Assignment: Every line below that holds the string "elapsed" should be copied out.

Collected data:
####################

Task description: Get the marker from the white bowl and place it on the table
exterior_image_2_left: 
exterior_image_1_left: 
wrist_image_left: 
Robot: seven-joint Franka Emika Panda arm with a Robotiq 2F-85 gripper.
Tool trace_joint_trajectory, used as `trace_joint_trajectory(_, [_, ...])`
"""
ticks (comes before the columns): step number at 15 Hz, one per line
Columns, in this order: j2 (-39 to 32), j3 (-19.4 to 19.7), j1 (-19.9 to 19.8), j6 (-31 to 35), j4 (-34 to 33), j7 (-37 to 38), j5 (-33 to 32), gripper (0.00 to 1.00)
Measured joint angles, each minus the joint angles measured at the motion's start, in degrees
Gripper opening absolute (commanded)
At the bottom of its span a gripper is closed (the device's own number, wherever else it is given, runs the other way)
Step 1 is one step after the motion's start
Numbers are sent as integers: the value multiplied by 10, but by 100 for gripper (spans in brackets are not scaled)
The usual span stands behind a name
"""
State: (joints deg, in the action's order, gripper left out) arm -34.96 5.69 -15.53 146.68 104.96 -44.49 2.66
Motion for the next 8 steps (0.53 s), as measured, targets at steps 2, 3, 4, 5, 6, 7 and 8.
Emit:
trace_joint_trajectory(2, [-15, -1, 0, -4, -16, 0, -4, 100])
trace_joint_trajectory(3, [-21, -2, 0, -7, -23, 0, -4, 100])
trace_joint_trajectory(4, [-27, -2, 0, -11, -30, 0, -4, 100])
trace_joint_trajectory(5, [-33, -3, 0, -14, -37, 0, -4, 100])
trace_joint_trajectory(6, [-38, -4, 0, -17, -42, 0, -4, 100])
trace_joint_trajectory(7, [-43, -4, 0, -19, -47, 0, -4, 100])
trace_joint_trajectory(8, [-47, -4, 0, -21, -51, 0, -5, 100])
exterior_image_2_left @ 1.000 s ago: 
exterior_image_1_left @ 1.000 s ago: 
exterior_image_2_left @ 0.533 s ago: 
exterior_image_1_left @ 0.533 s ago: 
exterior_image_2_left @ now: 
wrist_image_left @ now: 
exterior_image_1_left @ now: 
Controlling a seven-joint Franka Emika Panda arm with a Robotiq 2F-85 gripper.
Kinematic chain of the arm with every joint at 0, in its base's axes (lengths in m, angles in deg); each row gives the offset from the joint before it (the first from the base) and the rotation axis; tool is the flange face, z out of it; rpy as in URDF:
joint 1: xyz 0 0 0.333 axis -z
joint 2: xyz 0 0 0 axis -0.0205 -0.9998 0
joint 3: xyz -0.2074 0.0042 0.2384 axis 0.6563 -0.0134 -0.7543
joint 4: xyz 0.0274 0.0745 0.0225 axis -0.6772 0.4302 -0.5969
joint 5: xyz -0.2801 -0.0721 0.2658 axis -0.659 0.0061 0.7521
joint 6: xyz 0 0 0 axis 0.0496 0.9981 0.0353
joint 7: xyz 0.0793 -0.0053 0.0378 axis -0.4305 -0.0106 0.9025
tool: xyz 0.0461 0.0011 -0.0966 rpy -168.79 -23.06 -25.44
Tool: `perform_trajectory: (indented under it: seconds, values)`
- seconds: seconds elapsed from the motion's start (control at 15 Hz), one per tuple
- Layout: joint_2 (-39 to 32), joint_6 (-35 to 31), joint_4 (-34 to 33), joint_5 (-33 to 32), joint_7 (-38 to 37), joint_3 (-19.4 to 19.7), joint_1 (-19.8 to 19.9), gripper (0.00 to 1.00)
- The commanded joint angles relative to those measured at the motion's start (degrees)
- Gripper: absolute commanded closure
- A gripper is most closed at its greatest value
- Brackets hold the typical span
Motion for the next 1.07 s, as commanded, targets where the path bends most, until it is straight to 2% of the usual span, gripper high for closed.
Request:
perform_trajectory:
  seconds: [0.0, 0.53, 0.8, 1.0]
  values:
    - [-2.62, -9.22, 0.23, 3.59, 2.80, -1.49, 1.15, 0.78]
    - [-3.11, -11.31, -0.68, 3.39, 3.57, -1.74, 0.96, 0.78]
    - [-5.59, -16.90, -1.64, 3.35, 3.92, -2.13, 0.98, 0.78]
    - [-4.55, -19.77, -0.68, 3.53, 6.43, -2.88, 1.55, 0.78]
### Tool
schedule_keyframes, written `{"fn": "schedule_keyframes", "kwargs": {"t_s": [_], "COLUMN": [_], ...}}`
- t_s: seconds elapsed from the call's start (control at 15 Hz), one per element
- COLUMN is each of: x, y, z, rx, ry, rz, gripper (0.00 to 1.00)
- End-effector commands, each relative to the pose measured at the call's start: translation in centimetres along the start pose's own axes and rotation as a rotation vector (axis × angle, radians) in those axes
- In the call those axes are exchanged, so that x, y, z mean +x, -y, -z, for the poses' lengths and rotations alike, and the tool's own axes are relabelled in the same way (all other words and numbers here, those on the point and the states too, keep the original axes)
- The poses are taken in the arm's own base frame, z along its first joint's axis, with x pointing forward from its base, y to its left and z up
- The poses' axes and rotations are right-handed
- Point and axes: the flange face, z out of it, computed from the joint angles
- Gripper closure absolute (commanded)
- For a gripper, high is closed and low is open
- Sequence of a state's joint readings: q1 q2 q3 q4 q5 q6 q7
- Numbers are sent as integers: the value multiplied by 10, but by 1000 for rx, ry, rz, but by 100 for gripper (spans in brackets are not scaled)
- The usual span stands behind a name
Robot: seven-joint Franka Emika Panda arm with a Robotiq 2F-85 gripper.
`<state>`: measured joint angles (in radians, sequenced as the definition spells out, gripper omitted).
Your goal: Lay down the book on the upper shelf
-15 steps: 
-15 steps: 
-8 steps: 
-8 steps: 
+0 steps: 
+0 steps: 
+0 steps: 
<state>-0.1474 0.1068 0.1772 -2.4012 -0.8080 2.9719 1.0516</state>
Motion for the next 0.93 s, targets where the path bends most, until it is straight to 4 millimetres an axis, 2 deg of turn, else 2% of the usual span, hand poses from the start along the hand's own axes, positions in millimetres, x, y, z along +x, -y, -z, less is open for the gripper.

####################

Response:
- seconds: seconds elapsed from the motion's start (control at 15 Hz), one per tuple
- t_s: seconds elapsed from the call's start (control at 15 Hz), one per element

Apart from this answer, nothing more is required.